Division of Neurocritical Care, Weill Cornell Medicine, New York, NY (H.K.).
Division of Neurosciences Critical Care, Johns Hopkins University School of Medicine, Baltimore, MD (J.I.S.).
Stroke. 2024 Sep;55(9):2397-2400. doi: 10.1161/STROKEAHA.124.048089. Epub 2024 Jul 25.
Aneurysmal subarachnoid hemorrhage (aSAH) occurs less often than other stroke types but affects younger patients, imposing a disproportionately high burden of long-term disability. Although management advances have improved outcomes over time, relatively few aSAH treatments have been tested in randomized clinical trials (RCTs). One lesson learned from COVID-19 is that trial platforms can facilitate the efficient execution of multicenter RCTs even in complex diseases during challenging conditions. An aSAH trial platform with standardized eligibility criteria, randomization procedures, and end point definitions would enable the study of multiple targeted interventions in a perpetual manner, with treatments entering and leaving the platform based on predefined decision algorithms. An umbrella institutional review board protocol and clinical trial agreement would allow individual arms to be efficiently added as amendments rather than stand-alone protocols. Standardized case report forms using the National Institutes of Health/National Institute of Neurological Disorders and Stroke common data elements and general protocol standardization across arms would create synergies for data management and monitoring. A Bayesian analysis framework would emphasize frequent interim looks to enable early termination of trial arms for futility, common controls, borrowing of information across arms, and adaptive designs. A protocol development committee would assist investigators and encourage pragmatic designs to maximize generalizability, reduce site burden, and execute trials efficiently and cost-effectively. Despite decades of steady clinical progress in the management of aSAH, poor patient outcomes remain common, and despite the increasing availability of RCT data in other fields, it remains difficult to perform RCTs to guide more effective care for aSAH. The development of a platform for pragmatic RCTs in aSAH would help close the evidence gap between aSAH and other stroke types and improve outcomes for this important disease with its disproportionate public health burden.

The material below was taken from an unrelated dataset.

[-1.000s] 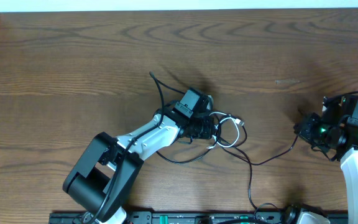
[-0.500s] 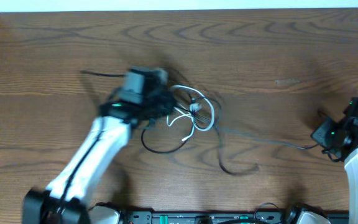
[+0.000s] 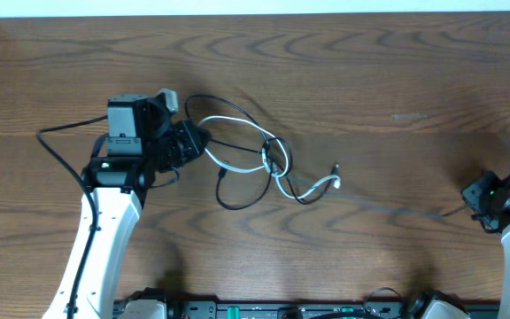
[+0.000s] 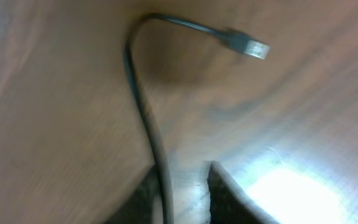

颅内动脉瘤性蛛网膜下腔出血(aSAH)的发病率低于其他类型的中风,但影响的是年轻患者,给他们带来了不成比例的长期残疾负担。尽管随着时间的推移,管理方法的进步已经改善了预后,但只有相对较少的 aSAH 治疗方法在随机临床试验(RCT)中得到了测试。从 COVID-19 中吸取的一个教训是,试验平台可以促进多中心 RCT 的有效执行,即使在复杂疾病和挑战性条件下也是如此。一个具有标准化纳入标准、随机化程序和终点定义的 aSAH 试验平台,可以以永续的方式研究多种靶向干预措施,根据预设的决策算法,让治疗方法进入和离开平台。一个伞式机构审查委员会方案和临床试验协议将允许作为修正案而不是独立的方案有效地添加个别臂。使用美国国立卫生研究院/国立神经病学与卒中研究所共同数据元素和通用方案标准化的标准化病例报告表,并在各臂之间建立协同作用,将有助于数据管理和监测。贝叶斯分析框架将强调频繁的中期检查,以便能够对试验臂进行早期无效性终止、共同对照、各臂之间的信息借用和适应性设计。一个方案开发委员会将协助调查人员并鼓励采用实用设计,以最大限度地提高普遍性、减轻站点负担,并有效地、具有成本效益地进行试验。尽管在 aSAH 的管理方面取得了数十年的稳定临床进展,但患者预后仍然较差,尽管在其他领域越来越多地提供了 RCT 数据,但仍难以进行 RCT 以指导更有效的 aSAH 护理。开发一个用于实用 RCT 的平台将有助于缩小 aSAH 和其他中风类型之间的证据差距,并改善这种重要疾病的预后,因为它的公共卫生负担不成比例。